ArticleLe Bouteiller P, Kinsky R, Righenzi S, Voisin GA.
Ann Immunol (Paris). 1978 Jul-Sep;129 C(5):635-51.
T and B lymphocytes from spleen, lymph nodes, thymus and bone marrow of unstimulated CBA mice have distinct ultrastructural features: respectively the Th type (dense dark appearance, smooth margin, high nucleocytoplasmic ratio, rare cytoplasmic organelles) and the Bm type (low electronic density, villous margin, low nucleocytoplasmic ratio, numerous cytoplasmic organelles). Correlations between Th or Bm morphology and presence of specific T or B surface markers (theta antigen or surface Ig) have been established.
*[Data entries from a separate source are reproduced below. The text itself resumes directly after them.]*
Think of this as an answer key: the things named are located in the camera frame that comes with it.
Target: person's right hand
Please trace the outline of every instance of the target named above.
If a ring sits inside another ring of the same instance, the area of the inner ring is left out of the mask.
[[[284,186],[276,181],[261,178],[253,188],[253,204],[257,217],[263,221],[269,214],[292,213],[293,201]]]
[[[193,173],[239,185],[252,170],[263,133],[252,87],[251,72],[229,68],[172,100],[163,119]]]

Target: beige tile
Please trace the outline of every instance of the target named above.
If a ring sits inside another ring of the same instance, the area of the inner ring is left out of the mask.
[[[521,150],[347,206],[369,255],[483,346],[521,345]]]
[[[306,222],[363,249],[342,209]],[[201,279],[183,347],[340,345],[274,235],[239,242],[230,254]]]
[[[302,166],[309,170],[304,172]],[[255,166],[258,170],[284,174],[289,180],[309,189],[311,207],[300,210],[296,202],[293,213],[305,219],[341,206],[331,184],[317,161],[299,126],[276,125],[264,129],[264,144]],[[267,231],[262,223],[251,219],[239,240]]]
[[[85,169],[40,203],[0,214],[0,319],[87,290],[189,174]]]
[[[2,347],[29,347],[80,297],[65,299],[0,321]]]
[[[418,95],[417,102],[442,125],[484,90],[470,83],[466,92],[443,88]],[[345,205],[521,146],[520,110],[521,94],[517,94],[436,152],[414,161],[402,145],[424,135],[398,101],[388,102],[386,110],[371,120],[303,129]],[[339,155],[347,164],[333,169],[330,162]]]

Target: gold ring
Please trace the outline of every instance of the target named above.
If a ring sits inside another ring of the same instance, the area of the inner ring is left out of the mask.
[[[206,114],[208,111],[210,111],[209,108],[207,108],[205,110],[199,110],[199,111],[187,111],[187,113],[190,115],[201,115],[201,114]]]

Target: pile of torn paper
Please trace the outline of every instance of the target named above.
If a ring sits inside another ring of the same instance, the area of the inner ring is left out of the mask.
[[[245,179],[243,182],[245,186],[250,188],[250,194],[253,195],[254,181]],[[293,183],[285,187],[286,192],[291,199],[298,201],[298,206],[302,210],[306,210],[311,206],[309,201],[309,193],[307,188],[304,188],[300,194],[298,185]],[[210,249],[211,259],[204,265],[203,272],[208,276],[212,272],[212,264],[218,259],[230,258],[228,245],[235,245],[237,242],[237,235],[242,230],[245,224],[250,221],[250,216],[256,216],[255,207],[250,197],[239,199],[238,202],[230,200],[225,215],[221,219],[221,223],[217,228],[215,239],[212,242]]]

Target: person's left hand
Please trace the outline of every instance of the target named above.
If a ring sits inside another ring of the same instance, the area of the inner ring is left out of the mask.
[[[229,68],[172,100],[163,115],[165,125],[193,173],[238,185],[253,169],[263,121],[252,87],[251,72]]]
The Th/T and Bm/B equivalence do not however hold in all circumstances: first, there are morphologically intermediate types termed In (less than 13%) that may be theta- or Ig-positive; second, some Bm lymphocytes are theta-positive in CBA thoracic duct and some Th lymphocytes are Ig-positive in Nude mice spleen. Purified T-or B lymphocyte populations stimulated by selective mitogens (ConA or LPS respectively) undergo ultrastructural modifications before their surface markers (theta or Ig respectively) disappear. A time, some theta-positive T lymphocytes show a Bm-like morphology. The results suggest that the basis for the usual T-B ultrastructural differences in unstimulated mice resides in the normally different functional state of metabolic activity of these two types of cells: the cell metabolism would be higher in Bm (the usual form of unstimulated B lymphocytes) than in Th (the usual form of unstimulated T lymphocytes). This view may explain the paradoxical results observed in thoracic duct and Nude mice spleen as well as conflicting data reported by several authors.